Like all other abilities, conversation skills need to be practised regularly in order to be kept sharp – something that the pandemic put a stop to for an extended period of time/
“I did a quick poll among my clients and 80 per cent said that the pandemic has deteriorated their social skills,” Dr Franco says. “They reported things like, trouble making eye contact, having no filter, feeling very one con was feeling very exhausted by social interaction. Yeah, just rambling, and not understanding social cues and feeling that people don’t like them. And these are all symptoms of social anxiety.
“It’s a vicious circle, as this anxiety makes us less social and more withdrawn. When we’re lonely, we’re more aware of the threat of rejection.
“Like anything else, social interaction requires practise, and it’s also one of the most difficult practices we can do. There’s so many things that our brain is juggling – thinking of something to say, saying it, reading cues, understanding what the other person says, thinking about how to respond. It’s very, very hard. And so, if you’re speaking to someone over text, but you’re not supplementing that with in person interaction, then I can certainly see how social skills can deteriorate.”
But before we decry face-to-face conversations as a pre-pandemic indulgence that we will never be able to master, Owen is more optimistic about the future of conversation in millennials.
“Obviously we have made an effort to use video calls more because we recognise we want to connect with people as fully as we can; that’s our natural instinct coming out because we are deprived of it,” she says. “And maybe it’s the reminder everybody needed. That people matter. That connecting face-to-face, matters.

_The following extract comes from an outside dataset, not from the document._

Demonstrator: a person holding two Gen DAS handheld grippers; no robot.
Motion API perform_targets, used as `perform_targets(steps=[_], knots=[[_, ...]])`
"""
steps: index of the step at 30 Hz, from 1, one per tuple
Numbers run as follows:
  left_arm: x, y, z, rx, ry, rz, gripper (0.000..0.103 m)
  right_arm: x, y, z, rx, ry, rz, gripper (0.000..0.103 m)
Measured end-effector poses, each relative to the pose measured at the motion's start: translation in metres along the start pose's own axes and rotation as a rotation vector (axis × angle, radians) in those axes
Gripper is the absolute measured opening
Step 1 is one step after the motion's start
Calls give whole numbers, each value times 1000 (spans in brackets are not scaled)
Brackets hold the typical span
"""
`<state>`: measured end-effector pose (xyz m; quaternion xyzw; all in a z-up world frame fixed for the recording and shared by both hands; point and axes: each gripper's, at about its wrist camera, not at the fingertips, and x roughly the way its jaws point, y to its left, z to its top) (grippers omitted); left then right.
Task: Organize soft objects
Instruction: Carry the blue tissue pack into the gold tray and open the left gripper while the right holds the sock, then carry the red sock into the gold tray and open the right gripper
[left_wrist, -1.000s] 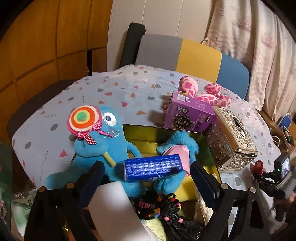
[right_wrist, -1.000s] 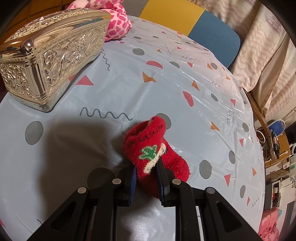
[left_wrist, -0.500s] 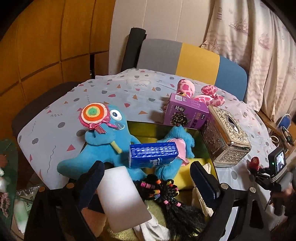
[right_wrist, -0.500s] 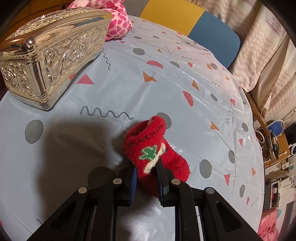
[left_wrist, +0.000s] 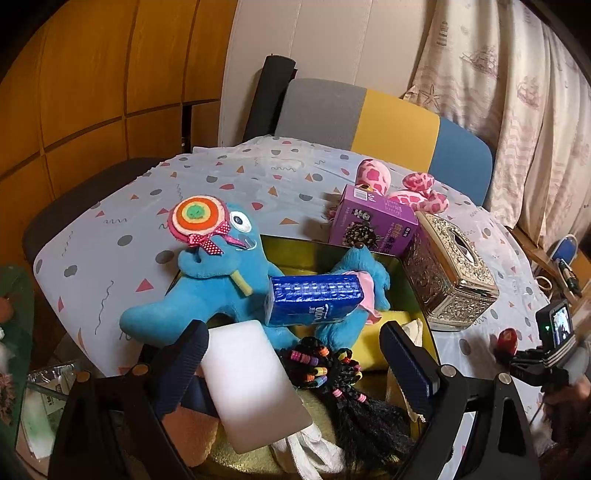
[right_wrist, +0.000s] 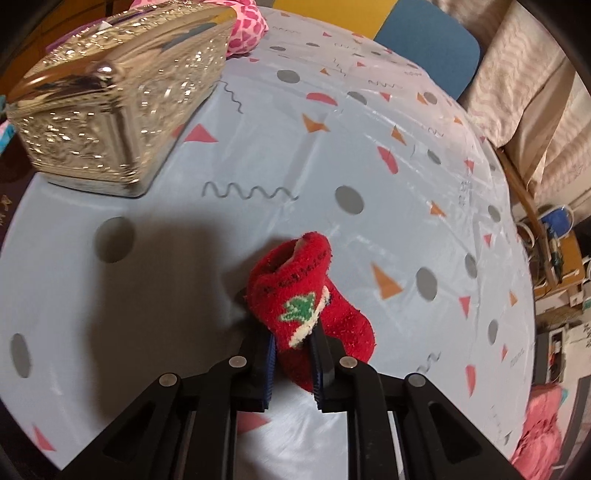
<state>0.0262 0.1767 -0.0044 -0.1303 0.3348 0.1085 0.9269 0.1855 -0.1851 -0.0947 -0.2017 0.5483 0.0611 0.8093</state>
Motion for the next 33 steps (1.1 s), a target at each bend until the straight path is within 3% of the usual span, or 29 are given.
perform_targets(steps=[5,19,27,33], knots=[[-2,4,-1,-8,-8,1,94,-11,8,-7,62,25,115,16],[-14,33,0,-59,-41,24,94,-43,39,-33,131,-26,291,14],[-20,63,-7,-94,-37,104,94,-117,79,-13,54,-234,469,14],[-24,74,-6,-121,-47,121,94,-167,147,11,-107,-335,634,14]])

“And really, you realise that a screen still isn’t the same as being in person so maybe now people have realised the power of communicating properly.”

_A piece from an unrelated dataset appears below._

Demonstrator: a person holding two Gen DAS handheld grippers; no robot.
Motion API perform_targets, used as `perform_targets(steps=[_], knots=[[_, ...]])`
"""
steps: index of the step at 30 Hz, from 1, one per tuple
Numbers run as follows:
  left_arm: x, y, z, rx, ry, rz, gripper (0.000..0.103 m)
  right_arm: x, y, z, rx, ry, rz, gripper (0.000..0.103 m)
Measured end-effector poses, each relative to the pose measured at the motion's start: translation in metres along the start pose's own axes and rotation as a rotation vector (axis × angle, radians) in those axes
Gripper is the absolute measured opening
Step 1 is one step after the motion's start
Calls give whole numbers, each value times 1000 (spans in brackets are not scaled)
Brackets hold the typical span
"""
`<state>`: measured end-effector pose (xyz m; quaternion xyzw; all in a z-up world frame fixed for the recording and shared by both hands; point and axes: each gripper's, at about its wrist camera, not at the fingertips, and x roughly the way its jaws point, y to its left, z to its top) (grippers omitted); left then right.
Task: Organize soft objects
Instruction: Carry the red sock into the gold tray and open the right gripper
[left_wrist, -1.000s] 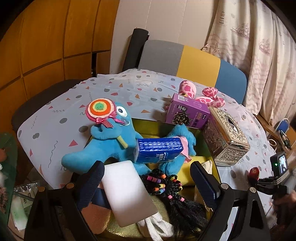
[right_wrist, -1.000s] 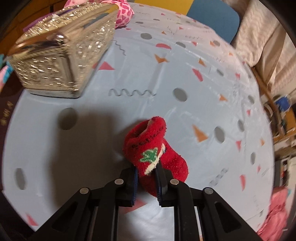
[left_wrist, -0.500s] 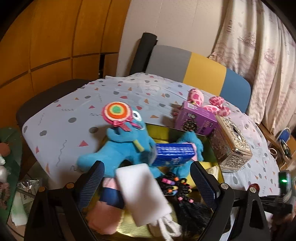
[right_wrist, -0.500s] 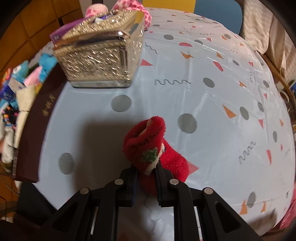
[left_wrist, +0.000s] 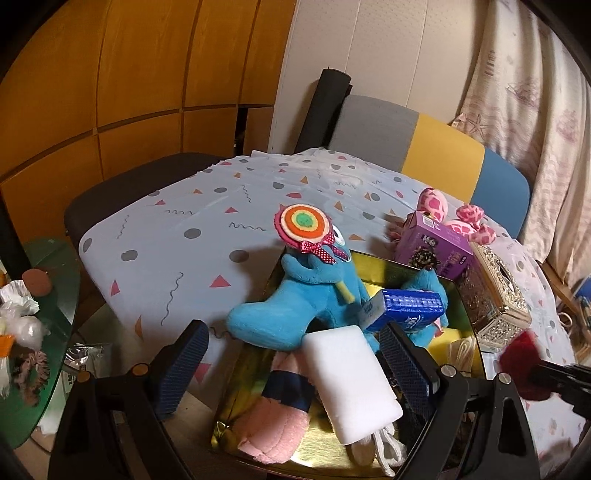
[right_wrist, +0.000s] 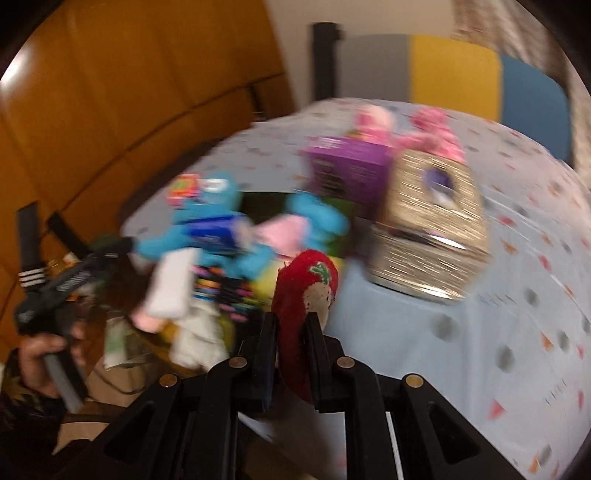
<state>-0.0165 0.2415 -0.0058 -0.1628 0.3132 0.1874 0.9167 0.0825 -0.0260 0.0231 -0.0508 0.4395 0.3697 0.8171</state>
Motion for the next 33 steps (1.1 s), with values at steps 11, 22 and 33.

Conversation skills floundering? Here’s how to sharpen up
- Put your phone away: “When you’re with friends and family the phone needs to be firmly out of sight,” Catriona Morrison says. “And insist that others do the same. Focus on what’s most important, bearing in mind that attention span is limited.”

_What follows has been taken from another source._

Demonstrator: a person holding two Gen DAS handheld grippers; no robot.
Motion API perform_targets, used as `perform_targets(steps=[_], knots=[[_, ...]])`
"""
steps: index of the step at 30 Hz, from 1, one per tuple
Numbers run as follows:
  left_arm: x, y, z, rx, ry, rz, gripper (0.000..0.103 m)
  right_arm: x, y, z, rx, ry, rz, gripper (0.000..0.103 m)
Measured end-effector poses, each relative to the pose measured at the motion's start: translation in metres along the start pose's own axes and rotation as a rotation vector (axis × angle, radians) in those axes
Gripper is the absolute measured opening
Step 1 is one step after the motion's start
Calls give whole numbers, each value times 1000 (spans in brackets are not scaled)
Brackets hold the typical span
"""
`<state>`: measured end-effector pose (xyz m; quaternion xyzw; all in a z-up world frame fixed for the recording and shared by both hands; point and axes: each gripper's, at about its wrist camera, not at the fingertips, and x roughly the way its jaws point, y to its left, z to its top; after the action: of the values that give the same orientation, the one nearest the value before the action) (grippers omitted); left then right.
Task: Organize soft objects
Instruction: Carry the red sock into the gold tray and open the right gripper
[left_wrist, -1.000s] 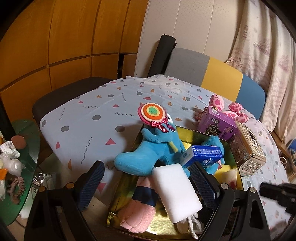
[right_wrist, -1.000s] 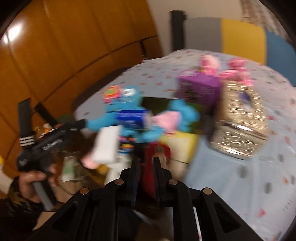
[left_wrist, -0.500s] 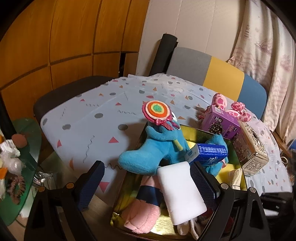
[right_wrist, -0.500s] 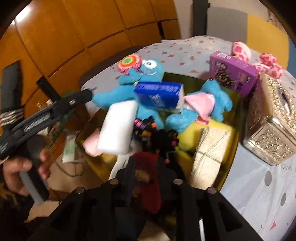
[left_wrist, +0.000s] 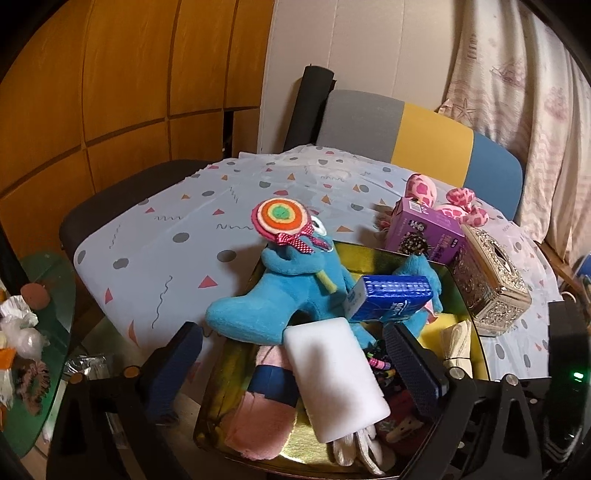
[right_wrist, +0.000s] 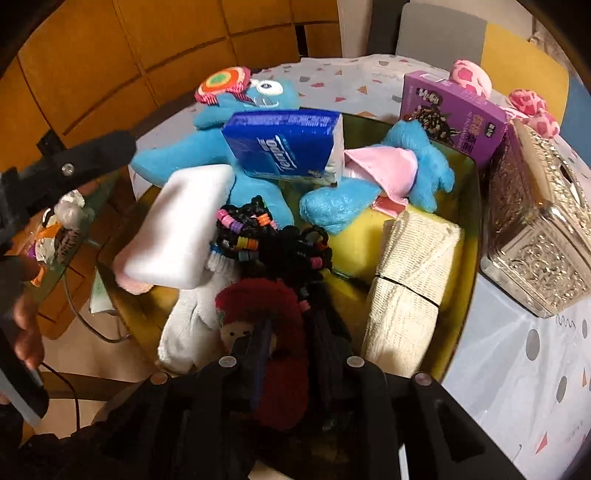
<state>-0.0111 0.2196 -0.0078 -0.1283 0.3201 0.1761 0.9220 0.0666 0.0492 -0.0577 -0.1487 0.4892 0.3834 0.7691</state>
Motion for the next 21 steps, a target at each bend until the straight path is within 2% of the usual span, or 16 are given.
perform_targets(steps=[2,6,7,8,9,14,21], knots=[[-2,-3,0,10,-9,3,101,-8,-2,-3,8,-19,10,22],[-7,-10,-1,31,-25,16,103,-32,-1,-5,27,-112,-7,23],[-8,-11,-1,30,-30,19,103,-38,-1,-6,32,-136,-18,24],[-9,-12,-2,28,-32,22,103,-43,-1,-7,37,-155,-33,30],[-10,-12,-2,27,-35,25,103,-46,2,-7,42,-170,-50,37],[-20,-16,-5,11,-55,40,103,-60,2,-9,96,-264,-176,45],[-33,-34,-16,39,-86,50,103,-78,-17,-23,263,-354,-352,45]])
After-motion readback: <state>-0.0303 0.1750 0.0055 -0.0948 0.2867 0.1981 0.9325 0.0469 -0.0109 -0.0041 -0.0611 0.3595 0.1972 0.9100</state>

- Be present: “Absorb all the information they are conveying, verbally and non-verbally, because it all matters,” Sam Owen says. “You are shaping people’s worth, whether you intend to or not, give everybody respect and those who don’t reciprocate can be pruned away.”
- Be compassionate: “Come at every interaction from a place of caring and trying to empathise; you’ll feel better for it and you will help them,” Owen says. “And remember the ripple effect. Happiness is contagious up to three degrees of separation, that means it affects your friends, your friends’ friends, and your friends’ friends’ friends. “
- Have confidence: “People that are using technology as a proxy for in person are often afraid of rejection,” Dr Marisa G Franco says. “There’s something called the ‘liking gap’, where strangers that interact often underestimate how much people liked them. Go into interactions and assume people like you. And then take initiative. Don’t assume that friendship happens organically, don’t wait for people to ask you.
- Practise, practise, practise: “Habits form when we repeatedly and consistently do a certain thing,” Owen says. “Over time we strengthen the neural networks in our brain for that habit so that eventually those behaviours come naturally to us.”